> YOUR INSTRUCTIONS: Filter the listing so that only lines with the word "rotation" remain.

> SUPPLIED MATERIAL:

-*-

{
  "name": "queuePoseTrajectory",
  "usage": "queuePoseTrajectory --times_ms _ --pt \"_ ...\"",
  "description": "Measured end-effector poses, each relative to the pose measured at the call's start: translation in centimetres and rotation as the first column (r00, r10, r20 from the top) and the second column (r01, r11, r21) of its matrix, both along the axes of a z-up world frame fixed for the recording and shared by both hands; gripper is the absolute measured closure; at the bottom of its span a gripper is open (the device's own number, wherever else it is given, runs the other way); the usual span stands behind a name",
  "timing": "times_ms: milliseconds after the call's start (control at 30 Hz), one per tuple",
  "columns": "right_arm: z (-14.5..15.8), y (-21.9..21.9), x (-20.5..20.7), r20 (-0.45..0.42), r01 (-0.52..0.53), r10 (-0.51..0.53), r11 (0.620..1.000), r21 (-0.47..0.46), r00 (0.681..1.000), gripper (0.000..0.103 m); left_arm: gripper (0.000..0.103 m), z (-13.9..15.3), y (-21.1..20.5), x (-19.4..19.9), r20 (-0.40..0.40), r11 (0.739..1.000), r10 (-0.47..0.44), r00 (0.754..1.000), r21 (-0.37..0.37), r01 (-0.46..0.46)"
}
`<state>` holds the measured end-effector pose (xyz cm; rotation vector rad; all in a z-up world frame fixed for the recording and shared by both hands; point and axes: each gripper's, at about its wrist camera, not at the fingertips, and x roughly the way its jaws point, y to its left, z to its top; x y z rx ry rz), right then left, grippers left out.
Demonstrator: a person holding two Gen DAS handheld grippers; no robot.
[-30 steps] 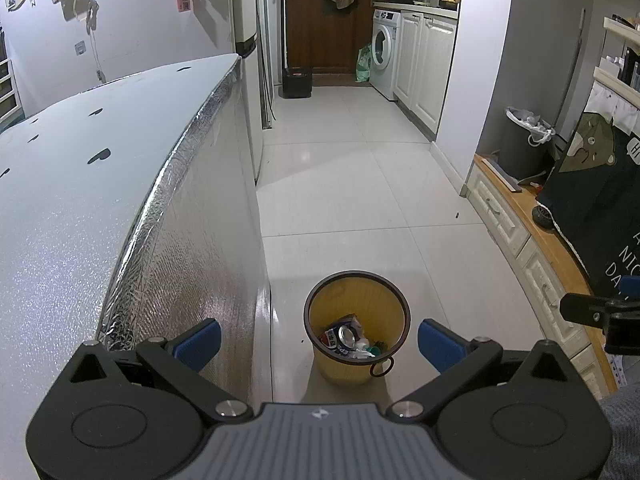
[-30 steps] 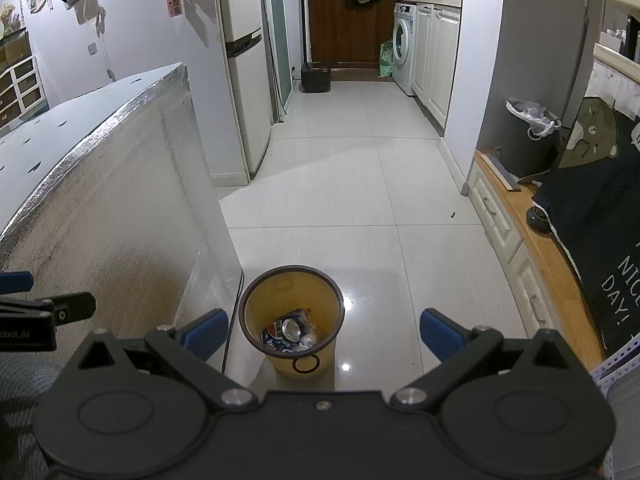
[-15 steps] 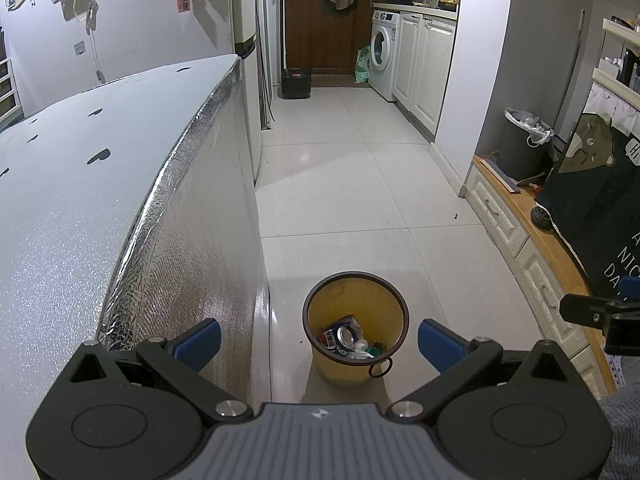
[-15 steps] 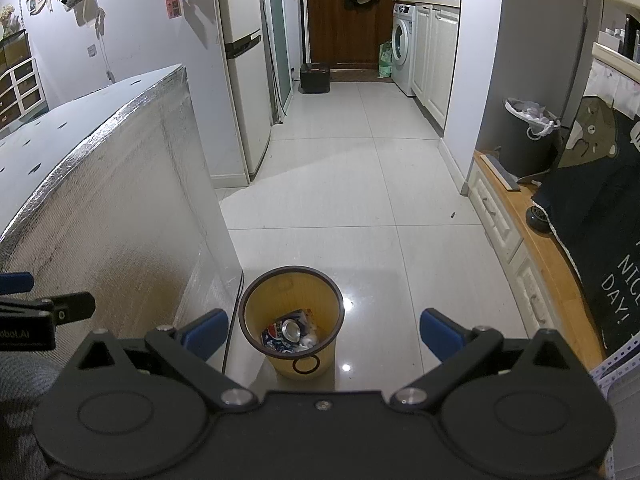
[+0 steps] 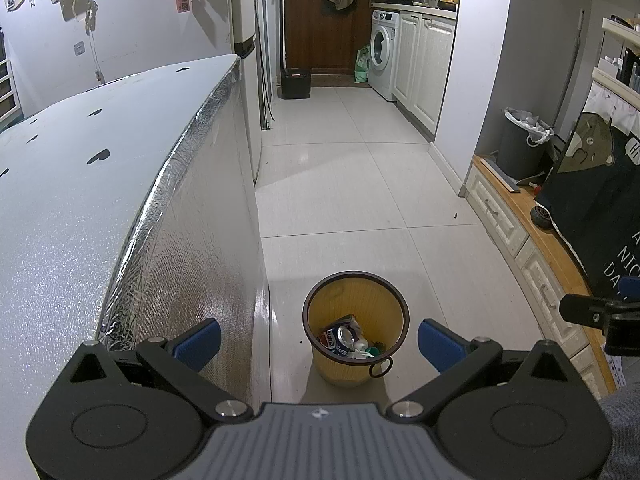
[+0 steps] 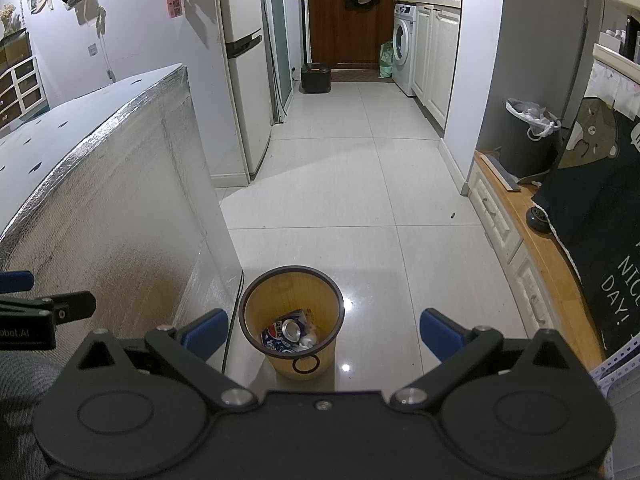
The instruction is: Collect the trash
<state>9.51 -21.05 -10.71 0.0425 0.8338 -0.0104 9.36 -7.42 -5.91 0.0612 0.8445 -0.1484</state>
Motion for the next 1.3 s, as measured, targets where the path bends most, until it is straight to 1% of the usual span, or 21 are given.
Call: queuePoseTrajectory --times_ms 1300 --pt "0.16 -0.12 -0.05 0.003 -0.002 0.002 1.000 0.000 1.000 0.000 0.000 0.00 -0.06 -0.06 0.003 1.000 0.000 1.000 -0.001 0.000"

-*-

> ANSWER SECTION:
  "description": "Measured end-effector poses, each relative to the pose measured at the call's start: translation in centimetres and rotation as the first column (r00, r10, r20 from the top) and the second column (r01, r11, r21) of its matrix, both along the axes of a z-up world frame fixed for the recording and shared by both hands; gripper is the absolute measured closure; at the bottom of its span a gripper is open (the device's own number, wherever else it is given, runs the other way); the usual span stands behind a name",
`<state>` holds the measured end-effector pose (xyz cm; rotation vector rad; all in a z-up world frame fixed for the recording and shared by both hands; point and axes: each gripper's, at about its wrist camera, not at the fingertips, and x roughly the way its jaws point, y to its left, z to its top; x y z rx ry rz), right then left, grippers left out.

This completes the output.